Er führte nicht nur dazu, dass sich zu Beginn der Lektüre mein frischer Kaffee in einer beeindruckenden Fontäne über meinen Monitor verteilte, sondern auch dazu, dass ich einige Minuten später fassungslos mit offenem Mund vor eben jenem frisch dekorierten Monitor saß. Grund zur Freude und Verwirrung gab mir ein Blogeintrag,  der mit einigen tollen Zitaten bestückt war:

„Dieser Club wird alles bisher Dagewesene in den Schatten stellen“, heißt es am Anfang des Werbevideos zum „Social Media Deppen Club“ – äh, Entschuldigung: „Social Media Elite Club“. Jetzt habe ich mich doch glatt vertippt. Aber das liegt daran, dass ich so aufgeregt darüber bin, wie toll das Angebot dieses „Clubs“ ist. Denn genauso wie die beiden Macher dieses superpreisgünstigen Ausbildungsangebots habe ich „lange auf diesen Tag gewartet“. Oder auch nicht.

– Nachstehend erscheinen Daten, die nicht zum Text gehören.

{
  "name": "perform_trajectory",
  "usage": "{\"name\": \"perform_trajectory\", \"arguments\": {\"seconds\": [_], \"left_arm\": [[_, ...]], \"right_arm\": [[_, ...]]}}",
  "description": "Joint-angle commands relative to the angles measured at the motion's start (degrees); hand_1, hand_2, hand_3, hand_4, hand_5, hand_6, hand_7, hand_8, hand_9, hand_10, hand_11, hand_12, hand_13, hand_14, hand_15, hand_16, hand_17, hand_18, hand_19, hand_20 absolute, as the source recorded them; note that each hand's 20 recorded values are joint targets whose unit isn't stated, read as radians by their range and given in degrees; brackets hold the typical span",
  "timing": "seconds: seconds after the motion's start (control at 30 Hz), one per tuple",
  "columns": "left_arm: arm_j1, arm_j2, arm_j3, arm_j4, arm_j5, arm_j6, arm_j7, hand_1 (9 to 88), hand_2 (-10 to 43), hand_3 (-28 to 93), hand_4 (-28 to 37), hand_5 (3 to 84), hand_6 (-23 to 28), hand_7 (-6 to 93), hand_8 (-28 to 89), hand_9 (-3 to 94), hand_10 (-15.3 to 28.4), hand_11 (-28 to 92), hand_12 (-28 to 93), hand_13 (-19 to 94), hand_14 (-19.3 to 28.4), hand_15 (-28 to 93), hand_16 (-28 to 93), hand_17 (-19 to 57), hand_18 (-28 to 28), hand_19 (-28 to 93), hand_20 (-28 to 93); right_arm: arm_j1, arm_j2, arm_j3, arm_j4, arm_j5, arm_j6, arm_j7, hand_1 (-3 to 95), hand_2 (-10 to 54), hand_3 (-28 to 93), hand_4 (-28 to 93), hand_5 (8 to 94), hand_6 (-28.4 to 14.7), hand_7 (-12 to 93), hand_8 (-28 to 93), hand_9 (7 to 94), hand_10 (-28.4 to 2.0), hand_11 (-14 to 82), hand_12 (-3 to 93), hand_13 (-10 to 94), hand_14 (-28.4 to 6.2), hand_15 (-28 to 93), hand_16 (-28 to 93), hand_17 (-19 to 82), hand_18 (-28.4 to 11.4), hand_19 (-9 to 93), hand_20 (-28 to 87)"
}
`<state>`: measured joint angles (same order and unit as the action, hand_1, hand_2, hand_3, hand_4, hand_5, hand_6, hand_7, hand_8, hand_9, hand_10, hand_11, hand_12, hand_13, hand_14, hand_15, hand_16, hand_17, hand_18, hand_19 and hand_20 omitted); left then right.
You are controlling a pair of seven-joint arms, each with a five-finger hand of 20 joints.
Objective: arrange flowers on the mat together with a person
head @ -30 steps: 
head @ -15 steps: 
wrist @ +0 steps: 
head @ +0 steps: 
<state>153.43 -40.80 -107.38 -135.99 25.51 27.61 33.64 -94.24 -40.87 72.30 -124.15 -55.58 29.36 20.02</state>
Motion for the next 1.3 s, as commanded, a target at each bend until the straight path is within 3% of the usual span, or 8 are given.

Für mich wieder ein Beleg dafür, dass die Zeit von Social Media Beratern abläuft und dass es nie eine Zeit für Social Media Experten gab. Das Thema wurde übrigens auch bei businessinsider.com gut aufgegriffen in diesem Blogeintrag. Übrigens auch mit einem tollen Einstieg garniert:

Being an expert in social media is like being an expert at taking the bread out of the refrigerator. You might be the best bread-taker-outer in the world, but you know what? The goal is to make an amazing sandwich, and you can’t do that if all you’ve done in your life is taken the bread out of the fridge.

Also schon mal Futter für alle, die am Freitag gut unterhalten sein wollen.